Note that for normal operation, the available RAM kind of suffices. I just started noticing that my server didn't update anymore because of lack of RAM during the update process. I enabled a pagefile now - which is not ideal - but works for now.

Re: Which antivirus to use?

Posted: 2019-01-04 03:16
by insomniac2k2
Well at least you now have a working antivirus solution instead of just a memory hog. ClamAV alone is just bad! :)
nschoot wrote:
2019-01-04 00:55
Btw, thanks for the sanesecurity hint... I wasn't aware of those definitions. :shock: Now I obviously have no other choice to add those to ClamAV as well :cry: :lol: ... So my ClamAV memory usage is now 625MB...

Note that for normal operation, the available RAM kind of suffices. I just started noticing that my server didn't update anymore because of lack of RAM during the update process. I enabled a pagefile now - which is not ideal - but works for now.

Re: Which antivirus to use?

Posted: 2019-07-29 14:07
by agatha
ClamAV works quite good. And yes, it needs some RAM as it loads the signatures into the RAM. So it is fast, when Mails are scanned.

In my setting, it uses about 1,2 GB RAM. But so what? RAM is cheap and for little money you buy a lot of performance.

Re: Which antivirus to use?

Posted: 2019-08-02 15:56
by paultilley100
nschoot wrote:
2019-01-04 00:35


(In the mean time I also found that Nod32 won't install on Windows Server, so it's a dead in multiple ways).
Definately not dead.... just the wrong version. Im using ESET File Security (For MS Windows Server) on Server 2012.
Works great!

Re: Which antivirus to use?

Posted: 2019-11-12 11:24
by nschoot
agatha wrote:
2019-07-29 14:07
ClamAV works quite good. And yes, it needs some RAM as it loads the signatures into the RAM. So it is fast, when Mails are scanned.

In my setting, it uses about 1,2 GB RAM. But so what? RAM is cheap and for little money you buy a lot of performance.
It's not that cheap... with servers running as VPS-es nowadays... Every GB of RAM adds to the monthly bill. But besides that, it's also a bit of principle to me. It's a virus scanner for pete's sake, it's supposed to be a helper service running next to the main services.

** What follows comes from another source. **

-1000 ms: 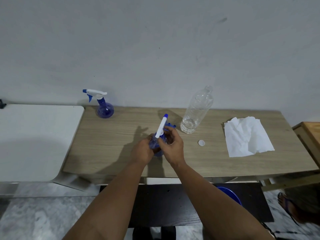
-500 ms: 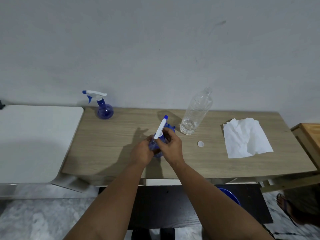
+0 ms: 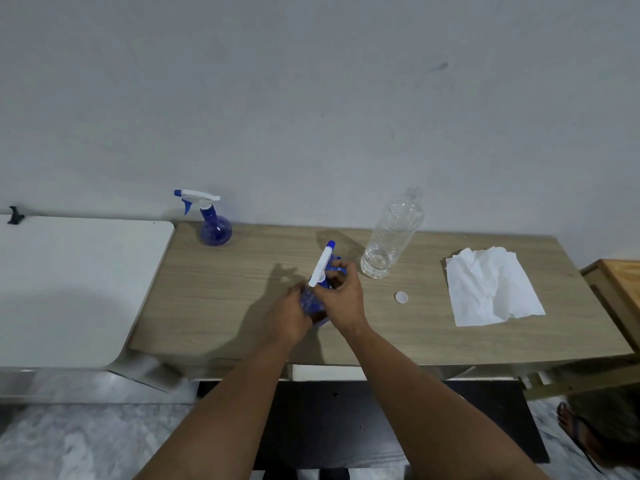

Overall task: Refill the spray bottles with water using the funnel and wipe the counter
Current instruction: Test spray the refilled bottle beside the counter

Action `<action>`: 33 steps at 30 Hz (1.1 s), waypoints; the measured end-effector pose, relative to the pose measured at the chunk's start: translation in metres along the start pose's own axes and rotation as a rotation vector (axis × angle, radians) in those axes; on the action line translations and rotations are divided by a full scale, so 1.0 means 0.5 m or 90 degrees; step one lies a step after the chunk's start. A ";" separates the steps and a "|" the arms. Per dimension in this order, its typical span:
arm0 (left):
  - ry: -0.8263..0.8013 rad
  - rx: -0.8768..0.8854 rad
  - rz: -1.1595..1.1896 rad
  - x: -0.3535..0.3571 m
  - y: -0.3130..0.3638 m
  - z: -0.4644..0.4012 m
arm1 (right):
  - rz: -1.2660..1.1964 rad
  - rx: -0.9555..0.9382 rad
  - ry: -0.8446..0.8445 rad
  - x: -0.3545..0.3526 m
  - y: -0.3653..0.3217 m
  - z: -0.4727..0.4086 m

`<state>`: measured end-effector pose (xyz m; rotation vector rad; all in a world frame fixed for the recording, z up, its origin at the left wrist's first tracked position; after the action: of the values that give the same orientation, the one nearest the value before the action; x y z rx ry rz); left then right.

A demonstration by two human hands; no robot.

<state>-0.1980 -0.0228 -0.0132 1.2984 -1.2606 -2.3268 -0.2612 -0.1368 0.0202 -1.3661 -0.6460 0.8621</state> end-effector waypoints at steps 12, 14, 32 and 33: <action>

But instead it's almost (if not) the heaviest application that runs on this server. Back in the Exchange days, I was running 3 or 4 scanning engines and it wasn't that heavy.

I guess you get what you pay for...

Re: Which antivirus to use?

Posted: 2020-02-04 16:50
by agatha
Well, it is a question of the design. When the signatures are already loaded in the RAM, it is fast. Especially when lots of Mails have to be scanned.